Tensions between Washington and Moscow are escalating over Russian airstrikes that apparently are serving to strengthen Assad by targeting rebels – perhaps including some aligned with the US – rather than hitting IS fighters it promised to attack.
“What is important is Russia has to not be engaged in any activities against anybody but (the Islamic State group),” US secretary of state John Kerry said. “That’s clear. We have made that very clear.”
White House press secretary Josh Earnest described Russia’s air operations, which began on Monday, as “indiscriminate military operations against the Syrian opposition”.
Elissa Slotkin, who represented the US side in Thursday’s talks, said as much during the hour-long video conference call, according to Mr Earnest.
Ms Slotkin is the acting assistant secretary of defence for international security affairs, and the talks were described as cordial and professional.
“She pointed out that the Russian military operations we’ve seen so far raise some concerns, because Russia is targeting areas where there are few if any ISIL forces operating,” Mr Earnest said, using an IS acronym.
Of further concern is the prospect of the US and Russia getting drawn into a shooting war if Russian warplanes hit moderate Syrian rebels who have been trained and equipped by the US and received promises of US air support in the event they are attacked.
Russia’s planes are based inside Syria, while those of the US and its coalition partners are flying from various countries in the region, including Turkey and Jordan.
Pentagon press secretary Peter Cook said both sides in Thursday’s talks presented proposals and ideas for avoiding conflict between US and Russian aircraft.
He said these would be studied further before deciding whether to hold further discussions.
Mr Cook said the US side proposed using specific international radio frequencies for distress calls by military pilots flying in Syrian airspace.
Russia’s defence ministry said that over the past 24 hours it had damaged or destroyed 12 targets in Syria belonging to IS fighters, including a command centre and ammunition depots.

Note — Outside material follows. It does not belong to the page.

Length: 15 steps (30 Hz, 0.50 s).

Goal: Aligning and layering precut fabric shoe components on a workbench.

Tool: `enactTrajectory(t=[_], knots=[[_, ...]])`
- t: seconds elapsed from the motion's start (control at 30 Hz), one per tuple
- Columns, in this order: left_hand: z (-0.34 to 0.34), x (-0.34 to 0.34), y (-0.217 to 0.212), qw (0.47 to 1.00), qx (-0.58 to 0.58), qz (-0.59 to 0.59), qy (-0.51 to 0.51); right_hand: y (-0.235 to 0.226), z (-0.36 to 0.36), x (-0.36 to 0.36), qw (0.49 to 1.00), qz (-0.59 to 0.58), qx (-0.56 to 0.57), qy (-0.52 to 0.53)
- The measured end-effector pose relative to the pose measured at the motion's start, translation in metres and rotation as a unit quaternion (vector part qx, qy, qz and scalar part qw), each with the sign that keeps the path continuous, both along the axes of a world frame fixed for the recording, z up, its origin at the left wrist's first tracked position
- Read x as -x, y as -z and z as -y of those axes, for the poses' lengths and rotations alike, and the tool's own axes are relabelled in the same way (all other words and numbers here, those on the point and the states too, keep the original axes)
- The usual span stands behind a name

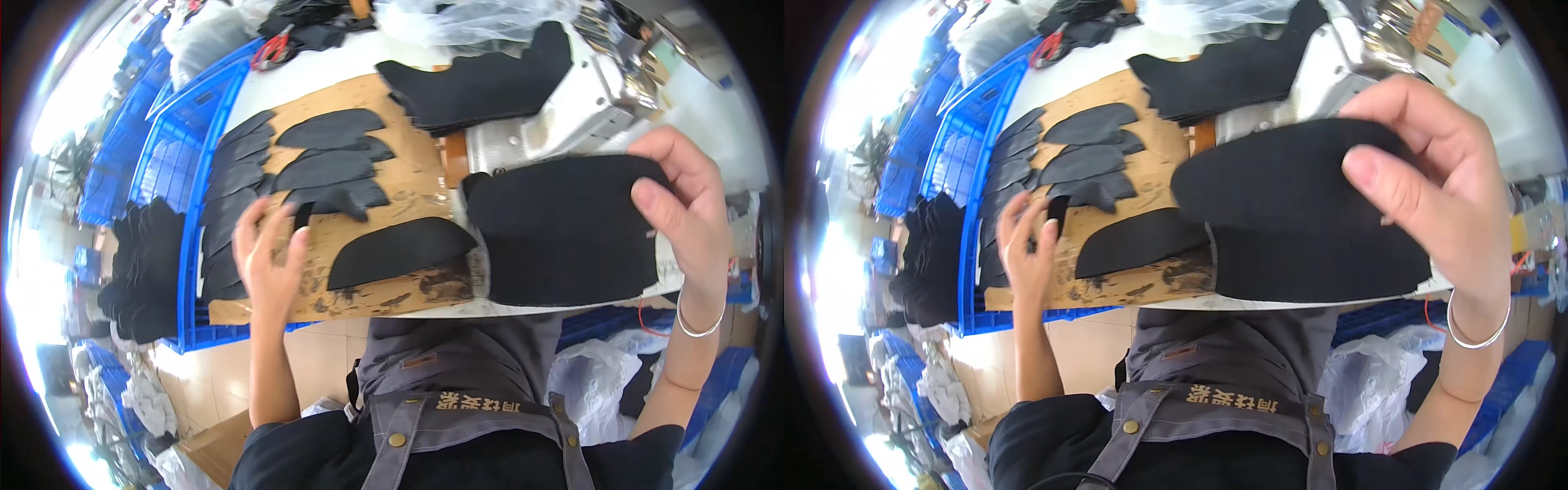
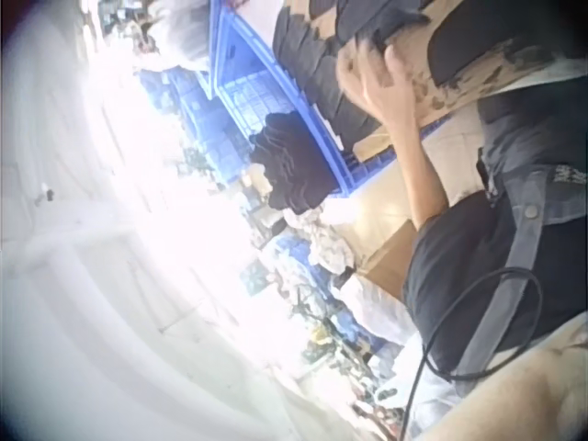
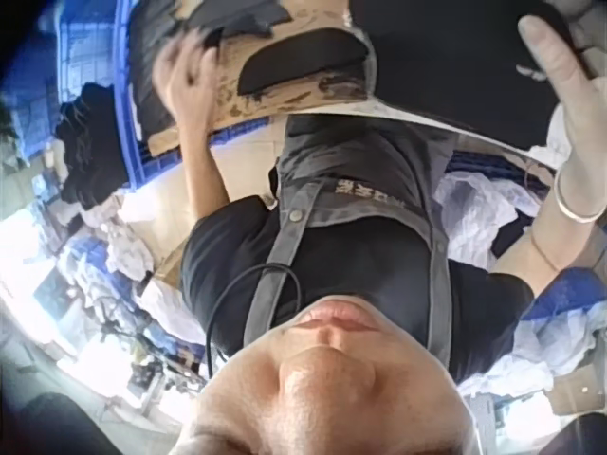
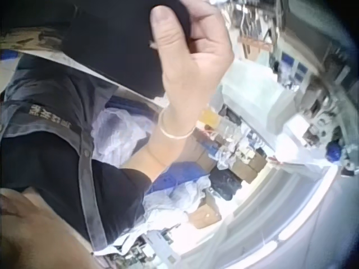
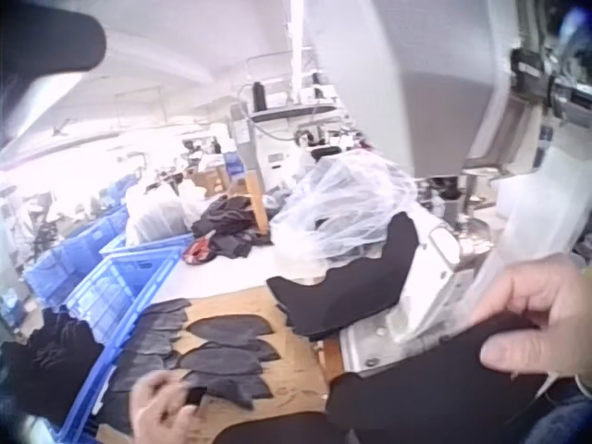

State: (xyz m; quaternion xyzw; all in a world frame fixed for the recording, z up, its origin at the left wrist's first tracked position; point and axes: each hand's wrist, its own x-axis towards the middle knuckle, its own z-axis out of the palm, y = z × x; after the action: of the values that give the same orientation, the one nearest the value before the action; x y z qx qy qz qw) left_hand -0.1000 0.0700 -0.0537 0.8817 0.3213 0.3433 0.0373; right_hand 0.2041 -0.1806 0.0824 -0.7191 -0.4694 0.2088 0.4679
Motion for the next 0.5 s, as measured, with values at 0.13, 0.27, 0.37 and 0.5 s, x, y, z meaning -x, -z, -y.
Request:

A US military spokesman in Baghdad, Colonel Steve Warren, said he had no indication that the Russians had hit IS targets.
He said there was only one US airstrike in Syria over the past 24 hours, compared to an average of eight strikes per day, but added that this had nothing to do with the start of Russian airstrikes.
Lieutenant General Robert Otto, the deputy chief of staff for intelligence and surveillance for the US air force, said the Russians have been dropping “dumb bombs,” a reference to munitions that are not precision-guided.
The use of such indiscriminate targeting could kill innocent civilians, which could have the unintended consequence of creating more terrorists than they kill, he said.